Winterzeit, Kaltefüßezeit. Zumindest von Dezember bis März gibt es schon mal Tage, an denen Testrunden und Dauertesteinsätze im feuchtkalten deutschen Wald zur Herausforderung werden. Dann heißt es, sich ordentlich warm zu halten, insbesondere die Hände und Füße. Wobei schon die Wahl der Socken nicht immer leicht fällt: Sollen es Gore-Tex-Socken oder doch besser Wintersocken sein?
Über dünne Bike-Socken gezogen, dichtet eine Gore-Tex-Socke den Fuß zuverlässig gegen Regen und hält ihn sehr warm. Wird die Dichtpackung durch Überschuhe verstärkt, kann es allerdings zu Schweißfuß-Alarm kommen. Dank nahtlosem Zehenbereich und Flachnähten tragen sich die Gore-Socken angenehm, und nach etlichen Waschgängen schon im vergangenen Winter stehen sie noch tadellos sowie dicht da.
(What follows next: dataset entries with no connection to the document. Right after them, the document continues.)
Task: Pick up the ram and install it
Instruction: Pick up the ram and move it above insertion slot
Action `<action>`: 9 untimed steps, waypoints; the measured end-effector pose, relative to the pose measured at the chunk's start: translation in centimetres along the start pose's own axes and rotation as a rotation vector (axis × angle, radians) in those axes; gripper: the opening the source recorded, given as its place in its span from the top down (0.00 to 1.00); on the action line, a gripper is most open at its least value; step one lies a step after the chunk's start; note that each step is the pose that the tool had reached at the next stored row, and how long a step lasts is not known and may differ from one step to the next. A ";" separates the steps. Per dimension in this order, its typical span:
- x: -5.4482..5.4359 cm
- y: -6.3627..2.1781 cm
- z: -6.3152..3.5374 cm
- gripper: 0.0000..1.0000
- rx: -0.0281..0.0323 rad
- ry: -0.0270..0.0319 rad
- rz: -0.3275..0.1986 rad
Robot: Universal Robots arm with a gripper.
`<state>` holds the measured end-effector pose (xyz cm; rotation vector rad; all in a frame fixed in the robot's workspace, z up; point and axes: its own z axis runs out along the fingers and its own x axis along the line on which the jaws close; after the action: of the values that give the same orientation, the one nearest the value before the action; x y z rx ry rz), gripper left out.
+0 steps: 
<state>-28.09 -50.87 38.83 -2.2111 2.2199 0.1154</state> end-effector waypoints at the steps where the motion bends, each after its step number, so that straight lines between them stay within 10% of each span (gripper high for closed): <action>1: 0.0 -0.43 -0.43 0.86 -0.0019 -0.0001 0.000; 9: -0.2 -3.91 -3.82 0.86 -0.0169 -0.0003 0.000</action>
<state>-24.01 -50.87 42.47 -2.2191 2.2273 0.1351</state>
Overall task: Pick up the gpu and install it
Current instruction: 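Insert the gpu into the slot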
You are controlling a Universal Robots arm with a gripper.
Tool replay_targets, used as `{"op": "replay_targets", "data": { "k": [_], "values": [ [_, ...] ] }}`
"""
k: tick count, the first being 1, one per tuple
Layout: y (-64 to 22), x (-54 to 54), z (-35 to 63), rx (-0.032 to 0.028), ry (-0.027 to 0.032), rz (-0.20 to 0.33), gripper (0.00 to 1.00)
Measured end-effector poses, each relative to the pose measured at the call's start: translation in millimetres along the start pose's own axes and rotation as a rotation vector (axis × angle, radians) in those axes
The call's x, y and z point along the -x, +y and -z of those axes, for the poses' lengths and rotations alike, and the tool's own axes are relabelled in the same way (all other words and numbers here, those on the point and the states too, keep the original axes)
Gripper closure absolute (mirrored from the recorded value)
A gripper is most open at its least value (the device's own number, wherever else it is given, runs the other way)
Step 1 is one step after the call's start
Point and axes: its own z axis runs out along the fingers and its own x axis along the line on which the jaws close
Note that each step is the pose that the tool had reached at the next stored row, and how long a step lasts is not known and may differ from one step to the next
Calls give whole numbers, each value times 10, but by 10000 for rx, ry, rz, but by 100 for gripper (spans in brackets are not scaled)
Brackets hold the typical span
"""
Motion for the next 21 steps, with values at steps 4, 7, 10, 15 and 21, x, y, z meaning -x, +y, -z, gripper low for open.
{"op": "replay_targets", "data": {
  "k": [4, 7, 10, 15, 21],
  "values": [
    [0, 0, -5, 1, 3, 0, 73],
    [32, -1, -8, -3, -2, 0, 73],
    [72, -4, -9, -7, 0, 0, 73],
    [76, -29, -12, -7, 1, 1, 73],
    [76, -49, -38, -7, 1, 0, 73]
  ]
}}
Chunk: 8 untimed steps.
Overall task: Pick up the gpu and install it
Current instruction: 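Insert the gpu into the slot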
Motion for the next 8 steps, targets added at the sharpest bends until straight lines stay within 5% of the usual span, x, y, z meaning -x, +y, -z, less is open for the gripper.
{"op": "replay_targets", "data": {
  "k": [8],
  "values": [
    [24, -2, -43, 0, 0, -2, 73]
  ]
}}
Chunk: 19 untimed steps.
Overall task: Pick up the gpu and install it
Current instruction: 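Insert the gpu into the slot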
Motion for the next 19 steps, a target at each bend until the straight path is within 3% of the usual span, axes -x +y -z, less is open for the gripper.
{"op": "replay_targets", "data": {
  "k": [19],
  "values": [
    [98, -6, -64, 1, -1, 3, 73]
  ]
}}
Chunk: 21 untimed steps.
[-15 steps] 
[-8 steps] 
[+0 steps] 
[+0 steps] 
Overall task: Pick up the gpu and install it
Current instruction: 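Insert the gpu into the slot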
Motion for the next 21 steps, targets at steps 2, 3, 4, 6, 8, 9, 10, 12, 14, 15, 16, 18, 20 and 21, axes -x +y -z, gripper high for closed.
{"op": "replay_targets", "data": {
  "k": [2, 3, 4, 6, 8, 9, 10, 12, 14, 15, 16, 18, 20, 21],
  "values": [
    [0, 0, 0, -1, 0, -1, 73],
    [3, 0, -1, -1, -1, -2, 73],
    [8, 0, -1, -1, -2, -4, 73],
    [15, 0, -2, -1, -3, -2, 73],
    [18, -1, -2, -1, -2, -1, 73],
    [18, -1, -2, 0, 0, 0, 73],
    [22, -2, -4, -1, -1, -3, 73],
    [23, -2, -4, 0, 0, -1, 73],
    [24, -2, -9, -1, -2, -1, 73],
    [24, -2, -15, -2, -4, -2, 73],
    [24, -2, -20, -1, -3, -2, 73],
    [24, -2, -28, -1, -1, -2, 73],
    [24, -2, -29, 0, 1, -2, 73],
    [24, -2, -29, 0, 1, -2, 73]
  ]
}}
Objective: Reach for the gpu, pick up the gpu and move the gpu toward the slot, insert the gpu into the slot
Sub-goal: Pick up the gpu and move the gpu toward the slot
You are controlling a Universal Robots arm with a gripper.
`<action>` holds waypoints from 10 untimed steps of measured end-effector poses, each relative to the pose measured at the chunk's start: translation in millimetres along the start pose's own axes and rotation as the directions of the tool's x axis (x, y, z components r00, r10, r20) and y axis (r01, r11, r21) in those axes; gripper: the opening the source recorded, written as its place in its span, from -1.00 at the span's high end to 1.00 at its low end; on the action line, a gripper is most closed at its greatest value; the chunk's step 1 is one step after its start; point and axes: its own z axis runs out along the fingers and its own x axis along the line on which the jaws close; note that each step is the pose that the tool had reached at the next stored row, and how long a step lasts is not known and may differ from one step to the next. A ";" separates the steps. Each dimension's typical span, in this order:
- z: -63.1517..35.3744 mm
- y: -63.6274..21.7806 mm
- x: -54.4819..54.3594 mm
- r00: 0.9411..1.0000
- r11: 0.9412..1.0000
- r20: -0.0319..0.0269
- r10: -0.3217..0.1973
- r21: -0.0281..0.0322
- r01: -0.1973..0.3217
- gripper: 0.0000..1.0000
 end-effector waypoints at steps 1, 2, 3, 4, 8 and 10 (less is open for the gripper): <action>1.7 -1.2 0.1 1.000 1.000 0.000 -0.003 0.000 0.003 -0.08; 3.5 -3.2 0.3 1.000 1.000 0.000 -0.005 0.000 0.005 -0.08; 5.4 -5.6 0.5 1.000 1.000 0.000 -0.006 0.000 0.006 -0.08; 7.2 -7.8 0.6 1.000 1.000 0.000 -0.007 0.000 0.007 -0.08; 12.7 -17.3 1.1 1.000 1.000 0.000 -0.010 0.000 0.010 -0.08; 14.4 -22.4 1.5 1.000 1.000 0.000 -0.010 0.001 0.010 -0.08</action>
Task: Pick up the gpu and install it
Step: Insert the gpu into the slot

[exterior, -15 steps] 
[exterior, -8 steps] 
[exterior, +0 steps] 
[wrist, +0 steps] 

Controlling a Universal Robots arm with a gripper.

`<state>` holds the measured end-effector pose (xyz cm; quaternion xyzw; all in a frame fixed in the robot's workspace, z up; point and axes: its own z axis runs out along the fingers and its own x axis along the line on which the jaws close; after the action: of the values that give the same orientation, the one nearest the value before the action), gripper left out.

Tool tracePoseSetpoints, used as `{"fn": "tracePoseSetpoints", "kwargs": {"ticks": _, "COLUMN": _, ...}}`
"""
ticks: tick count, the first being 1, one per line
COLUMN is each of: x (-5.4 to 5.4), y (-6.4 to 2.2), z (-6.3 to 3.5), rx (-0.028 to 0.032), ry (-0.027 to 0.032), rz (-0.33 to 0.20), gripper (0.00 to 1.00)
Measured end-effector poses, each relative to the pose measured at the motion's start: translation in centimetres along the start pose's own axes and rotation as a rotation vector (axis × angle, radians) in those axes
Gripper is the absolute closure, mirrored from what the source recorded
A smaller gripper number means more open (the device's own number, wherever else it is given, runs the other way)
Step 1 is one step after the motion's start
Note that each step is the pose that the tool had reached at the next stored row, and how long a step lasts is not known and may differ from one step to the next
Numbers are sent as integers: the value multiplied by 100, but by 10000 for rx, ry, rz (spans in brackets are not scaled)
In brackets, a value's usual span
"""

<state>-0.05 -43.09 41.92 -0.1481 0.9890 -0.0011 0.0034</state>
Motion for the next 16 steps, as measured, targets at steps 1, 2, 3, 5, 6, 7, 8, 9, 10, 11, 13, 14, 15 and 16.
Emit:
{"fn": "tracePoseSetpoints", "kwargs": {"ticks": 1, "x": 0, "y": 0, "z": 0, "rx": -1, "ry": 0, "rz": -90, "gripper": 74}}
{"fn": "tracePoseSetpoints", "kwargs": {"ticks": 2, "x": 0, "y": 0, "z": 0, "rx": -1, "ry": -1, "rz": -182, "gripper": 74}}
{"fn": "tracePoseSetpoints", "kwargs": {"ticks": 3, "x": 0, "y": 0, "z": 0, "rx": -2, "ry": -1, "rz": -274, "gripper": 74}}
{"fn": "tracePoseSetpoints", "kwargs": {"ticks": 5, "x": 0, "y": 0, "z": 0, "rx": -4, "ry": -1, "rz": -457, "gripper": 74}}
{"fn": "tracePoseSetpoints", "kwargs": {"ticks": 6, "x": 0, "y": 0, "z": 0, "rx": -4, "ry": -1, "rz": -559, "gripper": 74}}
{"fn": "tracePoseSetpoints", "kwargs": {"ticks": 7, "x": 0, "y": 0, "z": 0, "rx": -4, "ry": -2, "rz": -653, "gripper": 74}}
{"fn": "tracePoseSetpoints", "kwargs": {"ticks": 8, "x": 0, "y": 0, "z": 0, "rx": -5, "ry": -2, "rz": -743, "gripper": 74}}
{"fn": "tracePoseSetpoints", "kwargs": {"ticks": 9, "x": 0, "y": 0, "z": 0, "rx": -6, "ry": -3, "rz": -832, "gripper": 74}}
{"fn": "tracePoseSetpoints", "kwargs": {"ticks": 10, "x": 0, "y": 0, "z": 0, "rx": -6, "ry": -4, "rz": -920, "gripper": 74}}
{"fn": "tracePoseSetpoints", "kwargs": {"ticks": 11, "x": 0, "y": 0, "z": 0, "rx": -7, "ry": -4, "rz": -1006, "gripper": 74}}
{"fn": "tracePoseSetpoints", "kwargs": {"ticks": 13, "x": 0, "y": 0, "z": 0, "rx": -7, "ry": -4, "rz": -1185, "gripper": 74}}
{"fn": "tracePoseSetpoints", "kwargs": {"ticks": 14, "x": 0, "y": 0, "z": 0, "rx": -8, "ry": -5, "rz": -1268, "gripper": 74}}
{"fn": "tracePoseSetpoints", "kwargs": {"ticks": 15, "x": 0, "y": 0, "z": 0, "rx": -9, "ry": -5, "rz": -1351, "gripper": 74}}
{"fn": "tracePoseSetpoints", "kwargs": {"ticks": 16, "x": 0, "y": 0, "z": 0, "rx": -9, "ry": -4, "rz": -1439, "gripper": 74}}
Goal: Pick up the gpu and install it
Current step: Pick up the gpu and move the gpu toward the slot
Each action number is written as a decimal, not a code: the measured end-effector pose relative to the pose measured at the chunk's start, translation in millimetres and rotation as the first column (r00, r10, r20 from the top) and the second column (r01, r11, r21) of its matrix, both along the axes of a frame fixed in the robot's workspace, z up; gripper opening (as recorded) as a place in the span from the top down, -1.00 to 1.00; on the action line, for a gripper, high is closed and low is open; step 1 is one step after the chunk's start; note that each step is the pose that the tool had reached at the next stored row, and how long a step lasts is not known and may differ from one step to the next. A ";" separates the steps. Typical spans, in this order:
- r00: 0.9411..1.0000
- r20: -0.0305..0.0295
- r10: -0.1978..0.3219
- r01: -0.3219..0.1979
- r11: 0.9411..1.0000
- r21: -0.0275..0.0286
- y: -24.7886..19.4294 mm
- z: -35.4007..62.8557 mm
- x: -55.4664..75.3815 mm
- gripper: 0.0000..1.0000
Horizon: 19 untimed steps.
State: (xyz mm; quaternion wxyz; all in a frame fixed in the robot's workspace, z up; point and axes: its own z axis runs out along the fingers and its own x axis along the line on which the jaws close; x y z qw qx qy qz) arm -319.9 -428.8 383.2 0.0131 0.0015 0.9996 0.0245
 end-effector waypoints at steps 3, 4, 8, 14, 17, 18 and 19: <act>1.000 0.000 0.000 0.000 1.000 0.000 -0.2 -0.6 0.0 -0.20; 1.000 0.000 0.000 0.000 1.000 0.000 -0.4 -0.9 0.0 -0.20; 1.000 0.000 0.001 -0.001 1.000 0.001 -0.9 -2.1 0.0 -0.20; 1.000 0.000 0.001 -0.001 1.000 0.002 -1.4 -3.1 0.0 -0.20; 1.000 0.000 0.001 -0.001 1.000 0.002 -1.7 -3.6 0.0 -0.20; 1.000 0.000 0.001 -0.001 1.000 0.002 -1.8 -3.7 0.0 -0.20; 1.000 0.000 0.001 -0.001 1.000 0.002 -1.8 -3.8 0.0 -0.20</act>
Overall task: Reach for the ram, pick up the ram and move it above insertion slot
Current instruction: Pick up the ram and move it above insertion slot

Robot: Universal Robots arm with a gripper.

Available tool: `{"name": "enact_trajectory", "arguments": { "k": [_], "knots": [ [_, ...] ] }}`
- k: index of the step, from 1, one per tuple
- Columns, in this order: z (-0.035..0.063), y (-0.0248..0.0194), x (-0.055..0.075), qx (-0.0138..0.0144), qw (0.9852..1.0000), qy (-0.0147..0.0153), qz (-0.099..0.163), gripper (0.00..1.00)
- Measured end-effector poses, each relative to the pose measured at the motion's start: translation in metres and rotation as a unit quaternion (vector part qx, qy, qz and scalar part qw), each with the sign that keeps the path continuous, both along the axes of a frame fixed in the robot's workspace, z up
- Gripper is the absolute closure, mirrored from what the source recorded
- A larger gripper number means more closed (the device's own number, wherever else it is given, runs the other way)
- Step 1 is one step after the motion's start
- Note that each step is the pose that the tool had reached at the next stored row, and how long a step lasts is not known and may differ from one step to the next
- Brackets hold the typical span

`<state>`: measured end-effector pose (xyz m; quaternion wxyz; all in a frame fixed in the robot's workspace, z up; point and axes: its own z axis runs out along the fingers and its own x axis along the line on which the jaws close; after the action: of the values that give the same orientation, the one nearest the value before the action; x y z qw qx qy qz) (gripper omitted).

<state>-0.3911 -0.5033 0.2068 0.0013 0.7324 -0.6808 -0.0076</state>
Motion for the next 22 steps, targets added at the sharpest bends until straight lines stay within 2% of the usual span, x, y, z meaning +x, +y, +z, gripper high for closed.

Die Alternative sind dickere Socken wie die Corporate Cycling von Adidas. Zwei Paare starten gerade in ihren vierten Winter durch, trotz Trocknereinsatz sehen sie noch bestens aus. Ihre Wärmewirkung ist deutlich spürbar, Überschuhe sind erst unter 10 Grad nötig. Und im Überschuh spenden sie wohlige Wärme.

DATEN
Preis: 39,90 € (Gore)/ 10 € (Adidas)
Größen: 37 bis 46 (Gore)/ 36–41, 42–47 (Adidas)

Fazit:
Die Gore-Tex-Socken von Gore schützen vor Regen und halten warm. Die Corporate- Cycling-Socke von Adidas wärmt an kühlen Tagen ebenfalls, bietet aber auch optimalen Feuchtigkeitstransport.